A well-tanned couple sat at the next table next to us at a restaurant. They resembled many of the “birds of paradise” roaming Costa Rica, enjoying retirement and the lovely way of life it can offer in this tiny Central American country.
I’ve gotten used to people staring a tad longer than usual when I go somewhere with Addison. It’s a completely natural human reaction. The couple one table over exchanged a few words about “the child” and smiled.
Since Addison can not eat most foods at restaurants, I bring his mush and/or specially made snacks. At three years old, it’s getting tougher and tougher to hide the fact from him that he’s missing out on french fries and tasty fried chicken. But the nannies and I have tricks in our bags and manage fairly well so he gets fed without a tantrum, throwing his bowl on the floor, or choking.

On this particular day, Addison was more aware than usual of all the new and exciting foods splayed upon the table. He’s already eaten his mush and killed off a bottle of coconut water. We were down to a cup of gelatin.
At times, Addison has trouble with change, not unlike any three year old (and a few over-thirty-year old people I know…..) are apt to have. Yet as with most special needs kids, we usually get that “extra-special” challenge, which can break even the toughest of souls down. When I offered him the perfectly tasty gelatin, which I knew he’d like once he tasted it, he began to scream, squrim, and squiggle. He’d have nothing to do with it. This is where the tricks come in handy. For some reason, Addison chills when I say the two words: mami, sí. For some reason, he then remembers that eating at this moment is good, nutritious, and tastes o.k. too. Once every third day, we have to pull another trick out of our sleeves and hold Addison’s hands still as he refuses the food with more ferocity and moves one step closer to imploding.

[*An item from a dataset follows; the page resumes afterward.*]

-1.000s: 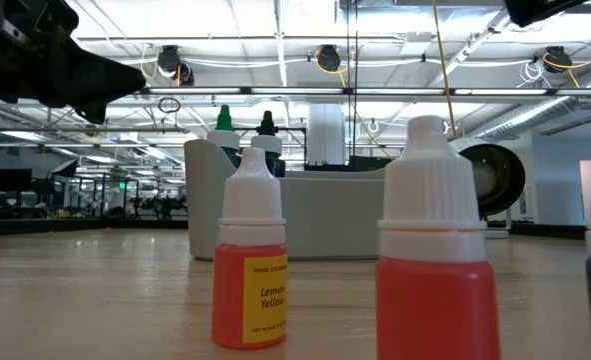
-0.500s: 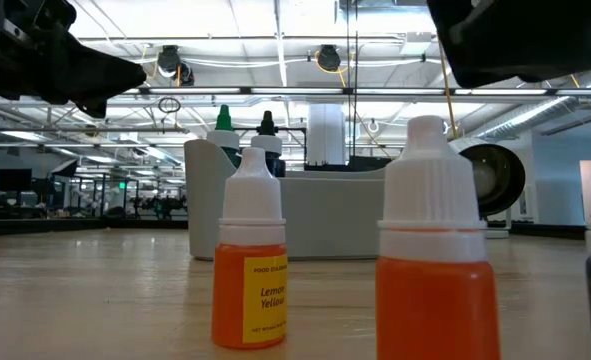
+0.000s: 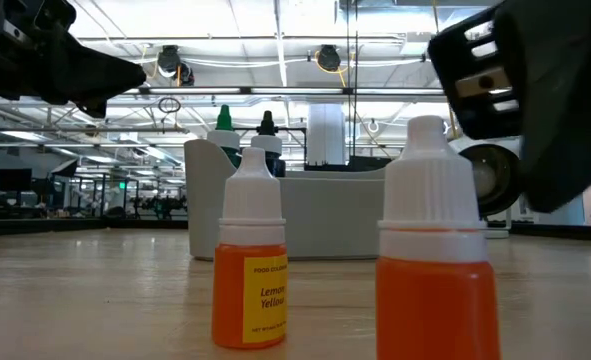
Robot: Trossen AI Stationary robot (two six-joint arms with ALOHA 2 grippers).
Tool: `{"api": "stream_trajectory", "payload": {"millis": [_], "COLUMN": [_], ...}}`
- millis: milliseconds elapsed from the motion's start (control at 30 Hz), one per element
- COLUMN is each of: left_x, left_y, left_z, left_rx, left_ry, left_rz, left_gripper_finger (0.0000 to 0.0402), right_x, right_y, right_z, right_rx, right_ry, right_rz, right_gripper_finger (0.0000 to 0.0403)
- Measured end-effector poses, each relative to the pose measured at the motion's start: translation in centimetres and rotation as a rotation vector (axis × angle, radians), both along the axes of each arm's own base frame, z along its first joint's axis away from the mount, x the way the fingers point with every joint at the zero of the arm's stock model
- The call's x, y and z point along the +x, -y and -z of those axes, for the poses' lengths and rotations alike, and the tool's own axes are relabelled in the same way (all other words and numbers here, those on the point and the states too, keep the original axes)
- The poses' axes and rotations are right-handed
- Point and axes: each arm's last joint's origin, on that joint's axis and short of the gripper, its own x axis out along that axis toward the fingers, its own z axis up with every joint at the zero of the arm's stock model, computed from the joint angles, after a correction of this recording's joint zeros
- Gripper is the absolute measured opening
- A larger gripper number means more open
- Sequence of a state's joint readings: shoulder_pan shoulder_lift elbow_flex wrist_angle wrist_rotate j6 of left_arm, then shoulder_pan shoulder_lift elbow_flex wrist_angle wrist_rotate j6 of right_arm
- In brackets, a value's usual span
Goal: Pick & Place food coloring
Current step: Put the small blue food coloring bottle into the gray bin
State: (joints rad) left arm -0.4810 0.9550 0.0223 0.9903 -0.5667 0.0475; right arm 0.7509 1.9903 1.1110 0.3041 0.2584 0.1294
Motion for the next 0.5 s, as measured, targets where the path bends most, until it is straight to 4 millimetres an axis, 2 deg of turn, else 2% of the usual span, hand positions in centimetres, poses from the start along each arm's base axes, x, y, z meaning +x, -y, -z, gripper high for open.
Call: {"api": "stream_trajectory", "payload": {"millis": [500], "left_x": [0.00], "left_y": [0.00], "left_z": [0.02], "left_rx": [0.005], "left_ry": [-0.002], "left_rz": [-0.001], "left_gripper_finger": [0.0065], "right_x": [0.12], "right_y": [0.13], "right_z": [0.02], "right_rx": [0.033], "right_ry": [-0.029], "right_rz": [-0.024], "right_gripper_finger": [0.0167]}}
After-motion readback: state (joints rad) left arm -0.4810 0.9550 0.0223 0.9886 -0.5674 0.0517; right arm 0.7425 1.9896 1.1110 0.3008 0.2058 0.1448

Over the course of the meal, I kept hearing bits and pieces of the couple’s conversation at the table next to us. I wasn’t interested in the least, but the words kept bouncing over to me intermediately. There was some talk of horses and the lousy reception on the cell phone. Though she didn’t speak loudly, the woman’s voice resonated clearly. Addison quickly passed into the “I’m about to have a tremendous tantrum” stage when I offered him the gelatin. The nanny and I, working together like a defense on a basketball team, doubled up on him. She held his arms. I offered him the gelatin. He tried to get away for about four seconds and then once he tasted a spoonful forget what he’d been all upset about. He took the spoon and started eating.
The woman at the next table leaned over to her husband. She uncurled a deep, red lipstick from it’s case and said, ” She’s so mean. So mean,” and shook her head in disapproval. The moment I heard the comment, I looked away. Mostly because I didn’t know what to do. There have been times in my life I would have sobbed with sorrow. Other times I would have screamed with a sarcastic reply. And others I would have rattled off a pile of justifications of how hard I work to keep this child not only alive, but on a road to thrive. What about the therapies? The sleepless nights? Sleepless years? The doctors? The hospitals? The back pains? The……
Instead I felt sad. So sad. It’s easy to judge from a glimpse across the table. I’ve been a party to passing “many-a judgments” and have no less guilt than any other. I just wish sometimes I could shake the whole world by the shoulders and say: Don’t you see? We all have something to judge! We all do wrong! We have to quit this sad, righteous, ego boosting behavior!
There’s always so much more behind the picture than meets the eye, especially tired parents at least giving it their all for that moment. And tired parents of special needs kids need that extra special level of acceptance. Many of us are either fit to be tied or about to have a nervous breakdown. I remember that Native American saying that says something about not judging someone until you’ve walked a mile in his moccasins….or flip flops…or Crocs…or stiletto heels…or barefeet…or cowboy boots…or flippers…or…………
If we haven’t felt the other person’s pain, just wait, you’re turn is coming.